■ What is required:
In the material below, the lines containing the word "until" are required; copy each of them.
Start of Block
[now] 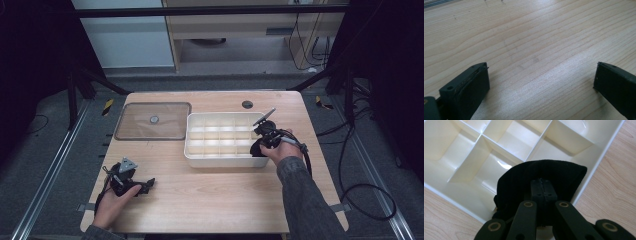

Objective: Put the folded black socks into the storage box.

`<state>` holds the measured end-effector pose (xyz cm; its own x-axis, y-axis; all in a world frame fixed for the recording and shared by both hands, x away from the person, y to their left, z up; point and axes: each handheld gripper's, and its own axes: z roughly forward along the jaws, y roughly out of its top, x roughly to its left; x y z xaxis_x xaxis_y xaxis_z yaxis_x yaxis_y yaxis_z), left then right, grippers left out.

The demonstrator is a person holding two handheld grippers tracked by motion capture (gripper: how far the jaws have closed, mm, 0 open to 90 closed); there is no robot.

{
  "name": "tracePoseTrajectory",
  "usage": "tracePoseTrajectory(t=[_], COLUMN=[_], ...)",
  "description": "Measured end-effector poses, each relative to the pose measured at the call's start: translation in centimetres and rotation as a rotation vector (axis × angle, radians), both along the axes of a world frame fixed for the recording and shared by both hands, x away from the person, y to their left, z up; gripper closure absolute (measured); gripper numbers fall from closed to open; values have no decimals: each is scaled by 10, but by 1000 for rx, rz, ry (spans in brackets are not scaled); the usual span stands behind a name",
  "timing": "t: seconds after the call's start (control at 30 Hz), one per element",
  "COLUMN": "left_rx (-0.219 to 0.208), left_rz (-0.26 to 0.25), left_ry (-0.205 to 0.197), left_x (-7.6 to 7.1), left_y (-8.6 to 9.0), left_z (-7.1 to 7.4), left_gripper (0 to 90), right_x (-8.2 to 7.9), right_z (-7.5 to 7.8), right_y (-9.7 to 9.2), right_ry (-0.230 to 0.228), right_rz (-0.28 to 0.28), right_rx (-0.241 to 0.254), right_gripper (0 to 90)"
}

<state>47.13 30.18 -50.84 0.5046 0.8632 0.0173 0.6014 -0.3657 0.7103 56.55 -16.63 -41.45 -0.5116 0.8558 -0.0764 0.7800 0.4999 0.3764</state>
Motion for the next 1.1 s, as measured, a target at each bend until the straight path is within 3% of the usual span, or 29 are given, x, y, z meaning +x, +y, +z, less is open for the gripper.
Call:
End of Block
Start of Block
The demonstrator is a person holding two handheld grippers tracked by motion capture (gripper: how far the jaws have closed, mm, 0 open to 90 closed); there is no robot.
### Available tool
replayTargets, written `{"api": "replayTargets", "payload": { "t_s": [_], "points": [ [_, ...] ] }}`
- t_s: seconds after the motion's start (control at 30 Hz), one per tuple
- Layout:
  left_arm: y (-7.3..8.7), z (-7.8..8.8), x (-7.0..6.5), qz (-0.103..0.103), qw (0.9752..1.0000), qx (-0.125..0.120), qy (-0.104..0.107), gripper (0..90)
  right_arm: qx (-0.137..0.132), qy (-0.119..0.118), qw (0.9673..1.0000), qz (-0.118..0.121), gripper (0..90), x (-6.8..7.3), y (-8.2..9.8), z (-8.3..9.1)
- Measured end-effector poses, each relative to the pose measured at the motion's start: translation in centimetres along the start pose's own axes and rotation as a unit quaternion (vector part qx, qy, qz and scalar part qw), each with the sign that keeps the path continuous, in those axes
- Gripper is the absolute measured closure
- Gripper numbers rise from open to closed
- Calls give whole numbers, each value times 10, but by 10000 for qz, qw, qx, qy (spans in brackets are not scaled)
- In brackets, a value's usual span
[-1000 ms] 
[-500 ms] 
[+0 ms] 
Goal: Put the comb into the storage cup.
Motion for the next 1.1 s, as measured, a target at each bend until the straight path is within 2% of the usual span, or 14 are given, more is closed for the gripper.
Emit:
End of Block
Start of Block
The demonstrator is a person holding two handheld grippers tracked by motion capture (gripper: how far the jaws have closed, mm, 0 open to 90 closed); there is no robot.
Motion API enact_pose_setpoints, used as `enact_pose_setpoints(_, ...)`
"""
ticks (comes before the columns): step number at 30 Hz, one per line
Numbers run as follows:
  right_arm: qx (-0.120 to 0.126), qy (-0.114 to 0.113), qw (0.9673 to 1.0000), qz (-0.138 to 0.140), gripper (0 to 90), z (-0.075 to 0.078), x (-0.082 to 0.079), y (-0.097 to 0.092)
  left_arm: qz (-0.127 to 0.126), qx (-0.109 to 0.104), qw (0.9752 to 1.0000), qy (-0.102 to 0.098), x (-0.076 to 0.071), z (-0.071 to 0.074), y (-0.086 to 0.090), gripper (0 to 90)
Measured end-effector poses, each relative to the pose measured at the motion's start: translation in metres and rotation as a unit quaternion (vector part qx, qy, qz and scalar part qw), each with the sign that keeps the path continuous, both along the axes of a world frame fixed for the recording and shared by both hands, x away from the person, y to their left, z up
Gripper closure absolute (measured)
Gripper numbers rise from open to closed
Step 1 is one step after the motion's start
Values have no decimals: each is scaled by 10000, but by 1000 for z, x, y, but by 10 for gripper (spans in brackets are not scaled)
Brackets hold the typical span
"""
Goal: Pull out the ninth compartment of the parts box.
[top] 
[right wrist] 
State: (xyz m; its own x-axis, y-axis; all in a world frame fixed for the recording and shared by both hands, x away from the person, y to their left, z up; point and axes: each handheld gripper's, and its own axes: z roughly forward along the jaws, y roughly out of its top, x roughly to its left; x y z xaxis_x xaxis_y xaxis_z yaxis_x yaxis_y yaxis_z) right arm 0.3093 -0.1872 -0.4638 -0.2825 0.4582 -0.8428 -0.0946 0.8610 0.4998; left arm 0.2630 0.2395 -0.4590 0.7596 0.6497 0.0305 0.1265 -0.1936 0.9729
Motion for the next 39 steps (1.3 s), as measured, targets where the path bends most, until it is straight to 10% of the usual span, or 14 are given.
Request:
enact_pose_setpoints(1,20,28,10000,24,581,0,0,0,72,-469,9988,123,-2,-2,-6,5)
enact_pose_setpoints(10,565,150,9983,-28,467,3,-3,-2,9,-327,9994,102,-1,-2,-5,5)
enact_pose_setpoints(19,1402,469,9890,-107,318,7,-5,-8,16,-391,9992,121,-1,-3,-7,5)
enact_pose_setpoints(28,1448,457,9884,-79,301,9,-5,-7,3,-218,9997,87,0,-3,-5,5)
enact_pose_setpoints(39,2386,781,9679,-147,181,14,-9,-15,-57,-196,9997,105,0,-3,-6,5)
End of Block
■ Answer section:
Motion for the next 1.1 s, as measured, a target at each bend until the straight path is within 3% of the usual span, or 29 are given, x, y, z meaning +x, +y, +z, less is open for the gripper.
Motion for the next 1.1 s, as measured, a target at each bend until the straight path is within 2% of the usual span, or 14 are given, more is closed for the gripper.
Motion for the next 39 steps (1.3 s), as measured, targets where the path bends most, until it is straight to 10% of the usual span, or 14 are given.

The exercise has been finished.